Anyhow, nothing has changed. The mountains are still made of rocks, the water’s still flowing, the wind is still COLD, and the grass here still tastes like someone coated it in metal. You’d think it’d be nice like a popsicle, but noooo. We get some sort of metal grass.

Oh, you’re wondering what I mean by ‘we’? Wondering if I’ve found my much-needed assistant? Well, no. But I do have a rather large leaf who I can pretend to talk to when I’m really lonely. Don’t judge me.

Ah, you’re also probably wondering how I managed to escape from the Black vans that the government sent? Well in true genius fashion I kicked down the door and stampeded down the hall and out the front door. They were so shocked I’d try an upfront assault like that, that they weren’t able to rally the troops to chase me!

AND I got some more information for my investigation. On their uniforms it said their agency. They work for a “COIT” clearly this investigation is just beginning!

Well, I’m feeling lonely, and I realized that I don’t have to talk to my leaf!
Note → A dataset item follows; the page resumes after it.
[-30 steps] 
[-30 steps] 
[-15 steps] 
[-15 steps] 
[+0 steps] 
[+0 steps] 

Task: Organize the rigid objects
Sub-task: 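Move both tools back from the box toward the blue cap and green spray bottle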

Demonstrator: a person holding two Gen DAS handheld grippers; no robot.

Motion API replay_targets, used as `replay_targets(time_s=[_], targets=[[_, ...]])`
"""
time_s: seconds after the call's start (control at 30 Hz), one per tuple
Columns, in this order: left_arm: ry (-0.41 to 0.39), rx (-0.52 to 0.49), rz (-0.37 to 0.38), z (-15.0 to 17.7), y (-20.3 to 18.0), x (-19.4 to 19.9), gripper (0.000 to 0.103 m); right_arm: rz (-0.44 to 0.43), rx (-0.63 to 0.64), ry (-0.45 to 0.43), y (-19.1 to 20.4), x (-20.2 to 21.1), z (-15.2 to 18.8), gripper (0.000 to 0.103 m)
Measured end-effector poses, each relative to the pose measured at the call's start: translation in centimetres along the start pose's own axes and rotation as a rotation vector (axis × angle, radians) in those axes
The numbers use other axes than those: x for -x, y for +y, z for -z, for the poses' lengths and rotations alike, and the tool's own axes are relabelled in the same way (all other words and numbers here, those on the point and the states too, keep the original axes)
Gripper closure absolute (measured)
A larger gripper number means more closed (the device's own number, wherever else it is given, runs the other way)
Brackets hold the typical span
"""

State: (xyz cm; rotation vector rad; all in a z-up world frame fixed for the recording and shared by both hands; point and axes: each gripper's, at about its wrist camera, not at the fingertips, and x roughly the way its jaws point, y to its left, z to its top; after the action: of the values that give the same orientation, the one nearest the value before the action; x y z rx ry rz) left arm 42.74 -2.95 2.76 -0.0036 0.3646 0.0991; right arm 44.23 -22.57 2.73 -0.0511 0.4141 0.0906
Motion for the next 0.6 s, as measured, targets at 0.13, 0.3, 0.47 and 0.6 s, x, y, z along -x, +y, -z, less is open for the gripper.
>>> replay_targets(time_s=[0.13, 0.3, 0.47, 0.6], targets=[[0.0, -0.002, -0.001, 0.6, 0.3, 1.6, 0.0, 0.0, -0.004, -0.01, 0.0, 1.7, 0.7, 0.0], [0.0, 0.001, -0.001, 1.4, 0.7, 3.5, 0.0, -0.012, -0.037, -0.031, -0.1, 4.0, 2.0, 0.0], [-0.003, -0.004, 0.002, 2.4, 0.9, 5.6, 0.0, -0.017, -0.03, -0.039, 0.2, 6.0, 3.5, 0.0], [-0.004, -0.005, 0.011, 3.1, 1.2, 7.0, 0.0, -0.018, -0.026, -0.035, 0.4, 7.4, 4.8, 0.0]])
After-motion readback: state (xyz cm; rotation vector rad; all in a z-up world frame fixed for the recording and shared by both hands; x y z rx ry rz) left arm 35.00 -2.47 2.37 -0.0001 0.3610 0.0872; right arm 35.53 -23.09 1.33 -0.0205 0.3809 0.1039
After all, I’ve got one of those magic wireless sticks that let the internet be anywhere, even the Snowy valley that is my home.

So in order to relieve my loneliness, I guess I’ll describe what’s going on.

 

The snow is coming down fairly hard, the flakes pinwheeling this way adnd that in their mad descent to the eath, while the wind rushes them along towards their eventual destination. The trees here are thick and brown, caked with age but still full of youth and vigor, they resist the pulls of the wind, but their snow-crested tops are not so lucky. Snow that had stopped in its tracks is sent careening outwards and downwards, destined to meet its fellows on the earth below.

 

The night is silent, it’s a good night for the internet.

 

Didn’t I sound intelligent there? Told you, super-intelligent moose. That is what I do…I think. I mean I just did it, so I guess I do it. But am I supposed to do it?

 

I just logic puzzled myself into a headache. I’ll let you know when there are more updates, dolks.

 

March 12, 1298

Mood: Stimulated

Music: N/A

I recently realized that I had an E-mail account, and realized that people were wondering why my dates were so messed up. To tell you the truth, I may be a super-genius, but I’d need to care about how you humans do things for me to bother learning your date system. It’s confusing, so instead I just randomly pick a month and string some numbers together, isn’t that more interesting anyhow? The Moosen one is still much better, though.

You see, we have the following basic concepts.

The Day it is today

The day it isn’t today

The day it will be

 

And with that we manage to keep track of everything quite effectively. Some Moosen have also designed their own system, based on what happened in their day. IE: The day I ate grass. The problem is, of course, that there are multiple days where the same events occur, leading these poor deluded mavericks to go senile at a young age.

But that’s not the reason I’m writing this entry, nope. I found it!

“What did he find?” You may be asking yourself, and if you’re not. Start.

I found the site of the Moosenfr lab. It’s a hidden area high up in the mountains and reeks of mountain dew and Cheetos. Oh, and Moosen—but we don’t reek, we…spread a distinctive aroma.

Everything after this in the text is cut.